BLACK FRIDAY EXTRA SAVINGS EVENT - EXTENDED
START FREE

Trying to sort years into categories for Analyzing Employee exit surveys

Screen Link:
https://app.dataquest.io/c/60/m/348/guided-project%3A-clean-and-analyze-employee-exit-surveys/7/identify-dissatisfied-employees

My Code:

dete_resignations.loc[dete_resignations["institute_service"] <= 1, "institute_service"] = 'Less than 1 year' 
dete_resignations.loc[dete_resignations["institute_service"] == float & dete_resignations["institute_service"] >= 1.0 & dete_resignations["institute_service"] <= 2.0, "institute_service"] = '1-2'
dete_resignations.loc[dete_resignations["institute_service"] >= 3 or <= 4, "institute_service"] = '3-4'
dete_resignations.loc[dete_resignations["institute_service"] >= 5 or <= 6, "institute_service"] = '5-6'
dete_resignations.loc[dete_resignations["institute_service"] = 7 & <= 10, "institute_service"] = '7-10'
dete_resignations.loc[dete_resignations["institute_service"] >= 11 & <= 20, "institute_service"] = '11-20'
dete_resignations.loc[dete_resignations["institute_service"] >= 20, "institute_service"] = 'More than 20 years'

What I expected to happen: I expected the number values from the DETE survey to be assigned to the respective categories

What actually happened: I get a TypeError message

TypeError: '<=' not supported between instances of 'str' and 'int'

Before this block of code, the values in dete_resignations[‘institute_service’] were float types. Any ideas on how to solve this problem would be much appreciated

Hi @FCPen and welcome to the community!

I’m not sure if know why you’re getting this error message or not so I apologize for this next bit of text if you do!

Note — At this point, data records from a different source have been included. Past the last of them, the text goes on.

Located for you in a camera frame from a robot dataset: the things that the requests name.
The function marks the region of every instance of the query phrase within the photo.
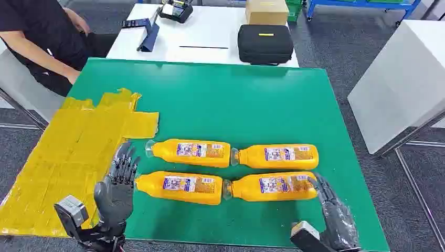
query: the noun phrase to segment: bottle label
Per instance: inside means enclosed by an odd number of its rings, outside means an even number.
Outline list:
[[[198,158],[223,158],[224,146],[216,143],[179,143],[176,155],[194,156]]]
[[[310,160],[313,155],[309,146],[265,148],[266,161]]]
[[[307,191],[314,186],[307,175],[260,178],[261,193],[288,193]]]
[[[165,176],[162,188],[171,191],[214,193],[215,180],[208,177]]]

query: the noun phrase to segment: white surface
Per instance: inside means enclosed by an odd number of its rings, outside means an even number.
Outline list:
[[[349,94],[371,154],[445,109],[444,38],[443,22],[403,21]]]
[[[6,47],[1,50],[2,46],[4,47],[4,44],[0,45],[0,88],[26,109],[35,110],[49,122],[61,106],[64,97],[36,82],[28,69]],[[11,108],[2,99],[0,99],[0,107]]]
[[[135,4],[128,20],[151,18],[158,7]],[[246,23],[244,8],[193,6],[193,13],[184,24],[166,18],[158,18],[156,23],[160,29],[153,52],[136,51],[145,28],[130,28],[121,30],[107,58],[248,65],[239,60],[237,45],[239,27]],[[295,51],[291,60],[279,66],[299,67]]]

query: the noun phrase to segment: green crate
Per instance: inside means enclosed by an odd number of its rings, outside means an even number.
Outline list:
[[[289,15],[288,15],[288,21],[289,22],[296,22],[298,15],[300,14],[301,11],[301,7],[303,6],[301,4],[302,1],[299,1],[300,3],[298,4],[291,4],[288,3],[288,1],[286,1],[287,5],[288,5],[288,9],[289,9]]]
[[[286,4],[303,4],[303,0],[285,0]]]

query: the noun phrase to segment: robotic arm
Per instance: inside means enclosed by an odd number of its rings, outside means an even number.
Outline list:
[[[67,234],[75,238],[86,251],[124,252],[126,219],[133,212],[134,176],[140,157],[133,159],[135,149],[130,143],[117,150],[108,175],[94,187],[94,201],[99,211],[99,223],[82,229],[88,219],[86,207],[69,195],[54,205]]]
[[[337,197],[325,178],[315,175],[314,185],[322,205],[326,230],[320,236],[309,223],[303,221],[292,228],[291,241],[304,252],[358,252],[358,233],[349,208]]]

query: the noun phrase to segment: black line
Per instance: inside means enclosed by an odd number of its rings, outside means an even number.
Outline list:
[[[212,47],[212,46],[179,46],[185,48],[211,48],[211,49],[229,49],[228,47]]]

The reason for the error is clear: python does not know how to compare strings against integers using <=. But as you said, prior to this code block, the values were all integers so where did these strings come from?! Well…they came from this block of code! The very first line introduces string values (namely: 'Less than 1 year') after filtering the data based on the institute_service column. The problem is, we are repeatedly checking this column for integer values while simultaneously introducing string values to this column.

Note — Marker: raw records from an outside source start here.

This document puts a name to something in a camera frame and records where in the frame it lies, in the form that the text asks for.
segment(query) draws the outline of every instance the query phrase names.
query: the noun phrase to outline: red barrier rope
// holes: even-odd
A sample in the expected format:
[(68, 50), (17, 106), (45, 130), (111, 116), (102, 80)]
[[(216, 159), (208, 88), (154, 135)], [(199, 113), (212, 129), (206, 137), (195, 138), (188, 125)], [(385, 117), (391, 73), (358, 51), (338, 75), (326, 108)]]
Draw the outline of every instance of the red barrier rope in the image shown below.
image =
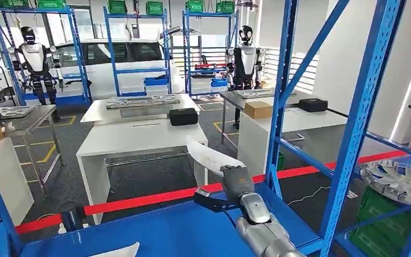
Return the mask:
[[(357, 162), (361, 164), (361, 163), (378, 161), (378, 160), (383, 160), (383, 159), (388, 159), (388, 158), (400, 157), (403, 155), (407, 155), (407, 154), (403, 151), (396, 150), (396, 151), (387, 152), (387, 153), (360, 157)], [(336, 166), (336, 163), (335, 162), (327, 163), (325, 164), (325, 166), (327, 166), (330, 169), (334, 169)], [(281, 178), (302, 176), (302, 175), (307, 175), (307, 174), (316, 173), (316, 172), (318, 172), (316, 168), (312, 166), (308, 166), (308, 167), (301, 167), (301, 168), (295, 168), (295, 169), (289, 169), (289, 170), (280, 170), (277, 172), (277, 176), (278, 176), (278, 179), (281, 179)], [(254, 183), (260, 183), (264, 181), (264, 179), (265, 179), (264, 174), (253, 177)], [(223, 190), (220, 183), (202, 186), (201, 188), (207, 191), (210, 191), (210, 192), (219, 192)], [(87, 216), (89, 216), (89, 215), (98, 214), (98, 213), (108, 213), (108, 212), (116, 211), (116, 210), (124, 210), (124, 209), (130, 209), (130, 208), (141, 207), (141, 206), (146, 206), (146, 205), (153, 205), (155, 203), (189, 198), (193, 196), (194, 192), (196, 192), (196, 189), (197, 187), (193, 187), (193, 188), (187, 188), (187, 189), (173, 191), (173, 192), (141, 196), (141, 197), (126, 199), (126, 200), (101, 203), (98, 205), (84, 206), (84, 212), (86, 213)], [(31, 221), (31, 222), (21, 224), (19, 226), (16, 226), (15, 228), (16, 228), (17, 233), (24, 234), (24, 233), (29, 233), (29, 232), (40, 230), (40, 229), (45, 229), (50, 226), (58, 225), (60, 223), (61, 223), (60, 214), (56, 214), (56, 215), (49, 216), (46, 218), (41, 218), (38, 221)]]

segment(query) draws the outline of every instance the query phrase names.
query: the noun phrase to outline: blue shelving rack
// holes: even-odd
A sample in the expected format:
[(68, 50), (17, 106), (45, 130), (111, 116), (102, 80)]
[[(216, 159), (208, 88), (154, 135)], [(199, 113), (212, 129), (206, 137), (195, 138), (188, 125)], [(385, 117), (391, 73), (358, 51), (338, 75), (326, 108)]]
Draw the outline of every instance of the blue shelving rack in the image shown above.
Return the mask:
[[(79, 38), (79, 32), (78, 32), (78, 26), (77, 26), (77, 20), (75, 16), (75, 11), (70, 8), (66, 7), (64, 9), (56, 9), (56, 8), (21, 8), (21, 7), (14, 7), (14, 8), (0, 8), (0, 13), (2, 14), (2, 17), (5, 22), (5, 27), (7, 28), (7, 31), (9, 33), (9, 40), (12, 45), (12, 47), (17, 47), (15, 45), (15, 41), (13, 39), (12, 32), (10, 30), (10, 24), (7, 18), (7, 14), (9, 13), (26, 13), (26, 14), (44, 14), (44, 13), (56, 13), (56, 14), (66, 14), (68, 16), (68, 21), (70, 24), (70, 30), (72, 31), (72, 37), (73, 37), (73, 45), (75, 47), (75, 52), (77, 55), (77, 63), (78, 63), (78, 68), (79, 68), (79, 73), (76, 74), (65, 74), (64, 75), (64, 80), (68, 79), (81, 79), (81, 84), (82, 84), (82, 95), (78, 96), (66, 96), (66, 97), (58, 97), (57, 98), (57, 104), (89, 104), (90, 103), (90, 91), (89, 87), (87, 85), (87, 72), (86, 72), (86, 65), (84, 62), (84, 56), (83, 56), (83, 51), (81, 47), (81, 41)], [(1, 53), (3, 55), (4, 61), (6, 65), (9, 67), (10, 70), (10, 77), (12, 78), (13, 81), (13, 88), (15, 91), (16, 96), (18, 97), (18, 101), (20, 105), (25, 106), (26, 105), (26, 100), (34, 100), (37, 99), (32, 93), (31, 94), (25, 94), (21, 91), (21, 88), (19, 86), (19, 82), (17, 79), (17, 75), (15, 73), (15, 70), (13, 69), (13, 66), (11, 65), (12, 62), (10, 60), (9, 52), (7, 51), (7, 48), (5, 47), (5, 41), (4, 41), (4, 36), (3, 36), (3, 31), (0, 25), (0, 49)]]
[[(288, 81), (294, 40), (295, 18), (299, 0), (285, 0), (280, 49), (286, 49), (286, 51), (280, 51), (275, 101), (273, 104), (272, 124), (269, 138), (269, 156), (267, 159), (265, 182), (279, 195), (280, 198), (282, 198), (282, 195), (276, 177), (276, 165), (280, 147), (293, 152), (332, 180), (328, 201), (322, 218), (319, 239), (310, 243), (311, 251), (320, 251), (321, 257), (329, 255), (330, 247), (334, 239), (349, 254), (351, 254), (351, 256), (365, 256), (363, 252), (347, 240), (346, 233), (359, 226), (411, 209), (411, 206), (404, 207), (393, 213), (381, 215), (370, 222), (354, 225), (335, 235), (336, 226), (343, 208), (351, 174), (355, 168), (356, 160), (365, 137), (372, 138), (411, 154), (411, 149), (367, 131), (406, 0), (377, 1), (336, 168), (334, 170), (329, 169), (324, 164), (315, 160), (308, 154), (303, 153), (301, 150), (281, 138), (280, 132), (283, 126), (286, 100), (297, 82), (299, 82), (302, 74), (308, 67), (308, 64), (319, 50), (348, 2), (349, 0), (337, 1), (323, 28), (311, 45), (311, 48), (308, 50), (303, 62), (300, 64), (292, 79)], [(401, 256), (411, 256), (411, 234), (407, 244), (404, 246)]]
[[(126, 73), (146, 73), (146, 72), (165, 72), (166, 78), (168, 80), (168, 94), (172, 93), (172, 85), (171, 85), (171, 66), (169, 60), (169, 40), (168, 38), (168, 17), (167, 17), (167, 10), (164, 9), (162, 15), (141, 15), (141, 14), (110, 14), (108, 13), (108, 9), (106, 6), (103, 7), (103, 13), (105, 16), (105, 23), (106, 23), (106, 32), (108, 34), (108, 47), (109, 52), (111, 54), (111, 64), (112, 64), (112, 71), (114, 73), (114, 83), (116, 87), (116, 94), (117, 96), (139, 96), (139, 95), (146, 95), (146, 92), (134, 92), (134, 93), (122, 93), (119, 87), (119, 79), (118, 74), (126, 74)], [(164, 67), (155, 67), (155, 68), (145, 68), (145, 69), (124, 69), (118, 70), (116, 68), (116, 58), (114, 49), (112, 47), (112, 38), (111, 38), (111, 29), (109, 27), (109, 19), (160, 19), (163, 24), (163, 55), (164, 55)]]
[(200, 93), (200, 94), (193, 94), (192, 93), (192, 85), (191, 85), (191, 75), (192, 73), (201, 74), (201, 73), (210, 73), (211, 71), (218, 72), (218, 71), (225, 71), (225, 68), (215, 68), (209, 70), (195, 70), (192, 71), (191, 69), (191, 45), (190, 45), (190, 18), (191, 17), (216, 17), (216, 18), (227, 18), (227, 43), (226, 48), (231, 47), (232, 39), (235, 37), (234, 46), (237, 46), (237, 36), (239, 33), (239, 12), (236, 11), (235, 13), (208, 13), (208, 12), (190, 12), (189, 9), (186, 11), (182, 11), (182, 28), (184, 34), (184, 76), (185, 76), (185, 93), (189, 94), (190, 96), (197, 96), (197, 95), (211, 95), (217, 94), (216, 92), (209, 92), (209, 93)]

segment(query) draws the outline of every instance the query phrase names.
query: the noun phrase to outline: white desk
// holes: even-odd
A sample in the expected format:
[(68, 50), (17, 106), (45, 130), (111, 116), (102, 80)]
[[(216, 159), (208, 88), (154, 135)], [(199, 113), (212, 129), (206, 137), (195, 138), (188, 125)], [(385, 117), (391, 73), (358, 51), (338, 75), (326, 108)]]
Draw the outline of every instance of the white desk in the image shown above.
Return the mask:
[(12, 140), (0, 141), (0, 193), (13, 224), (19, 225), (34, 203)]
[[(346, 122), (345, 117), (330, 111), (306, 112), (299, 108), (288, 108), (284, 112), (283, 133), (301, 133)], [(252, 119), (243, 112), (240, 115), (237, 159), (248, 166), (252, 176), (265, 173), (270, 125), (271, 118)]]
[[(168, 119), (157, 119), (95, 125), (77, 152), (89, 204), (105, 203), (108, 198), (107, 158), (170, 152), (185, 147), (189, 139), (207, 145), (199, 124), (174, 127)], [(194, 175), (199, 186), (207, 184), (207, 170), (196, 162)], [(95, 224), (102, 216), (94, 215)]]

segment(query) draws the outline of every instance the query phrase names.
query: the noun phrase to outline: stainless steel tabletop
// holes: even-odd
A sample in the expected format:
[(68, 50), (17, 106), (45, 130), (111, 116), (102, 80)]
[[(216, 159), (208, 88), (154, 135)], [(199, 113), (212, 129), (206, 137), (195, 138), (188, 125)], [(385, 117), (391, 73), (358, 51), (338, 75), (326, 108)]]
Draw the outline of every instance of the stainless steel tabletop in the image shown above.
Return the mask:
[(13, 137), (31, 134), (44, 120), (56, 110), (55, 105), (37, 105), (23, 118), (3, 119), (4, 136)]
[(120, 109), (107, 109), (108, 100), (95, 100), (81, 119), (81, 122), (94, 125), (132, 122), (150, 119), (166, 119), (170, 110), (199, 107), (187, 94), (177, 94), (180, 103), (162, 104), (144, 107), (129, 107)]
[[(297, 90), (295, 92), (296, 92), (295, 95), (291, 95), (287, 99), (287, 102), (286, 102), (287, 105), (292, 105), (292, 104), (299, 103), (300, 99), (319, 98), (317, 96), (310, 95), (310, 94), (300, 92), (300, 91), (297, 91)], [(226, 101), (230, 102), (236, 108), (240, 109), (241, 111), (243, 111), (243, 108), (245, 107), (245, 103), (248, 103), (248, 102), (263, 101), (263, 102), (266, 102), (270, 105), (273, 105), (273, 97), (243, 99), (239, 94), (237, 94), (233, 91), (221, 92), (220, 96), (222, 98), (224, 98)]]

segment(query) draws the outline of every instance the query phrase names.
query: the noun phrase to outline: blue bin
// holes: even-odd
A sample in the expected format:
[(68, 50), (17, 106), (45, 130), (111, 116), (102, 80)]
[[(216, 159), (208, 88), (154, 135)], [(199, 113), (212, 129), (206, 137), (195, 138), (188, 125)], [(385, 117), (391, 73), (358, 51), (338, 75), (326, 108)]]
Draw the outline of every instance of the blue bin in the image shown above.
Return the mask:
[(147, 86), (160, 86), (167, 85), (168, 79), (165, 78), (144, 78), (144, 85)]
[(212, 87), (227, 87), (227, 79), (212, 79)]

A quick fix would be to assign the string values to a different column than the institute_service column so that the integer values remain intact in that column. Try assigning your string values (e.g. '3-4', 'More than 20 years', '7-10', …) to a new column like service_label.

1 Like

Thank you very much @mathmike314 ; I’ll give that a try.

1 Like

Hi,

I tried creating a separate column and assigning the categories to that, and that’s somewhat helped, but it still isn’t coming out with what I would expect.

dete_resignations['service_label'] = dete_resignations['institute_service'].astype(str)

dete_resignations.loc[dete_resignations["service_label"] <= '1.0', "service_label"] = 'Less than 1 year' 
dete_resignations.loc[(dete_resignations["service_label"] >= '1.0') & (dete_resignations["service_label"] <= '2.0'), "service_label"] = '1-2'
dete_resignations.loc[(dete_resignations["service_label"] >= '3.0') & (dete_resignations["service_label"] <= '4.0'), "service_label"] = '3-4'
dete_resignations.loc[(dete_resignations["service_label"] >= '5.0') & (dete_resignations["service_label"] <= '6.0'), "service_label"] = '5-6'
dete_resignations.loc[(dete_resignations["service_label"] >= '7.0') & (dete_resignations["service_label"] <= '10.0'), "service_label"] = '7-10'
dete_resignations.loc[(dete_resignations["service_label"] >= '11.0') & (dete_resignations["service_label"] <= '20.0'), "service_label"] = '11-20'
dete_resignations.loc[dete_resignations["service_label"] > '20.0', "service_label"] = 'More than 20 years'
dete_resignations.loc[dete_resignations["service_label"] == np.nan, "service_label"] = np.nan

dete_resignations['service_label'].value_counts().sort_index(ascending=True)

What I expected to happen:

Less than 1 year: 20
1-2: 36
3-4: 36
5-6: 40
7-10: 41
11-20: 57
More than 20 years: 43
NaN: 38

What I got:

1-2 70
11-20 7
More than 20 years 234

I suspect it’s because with strings, ‘19.0’ is less than ‘2.0’. Any help would be much appreciated.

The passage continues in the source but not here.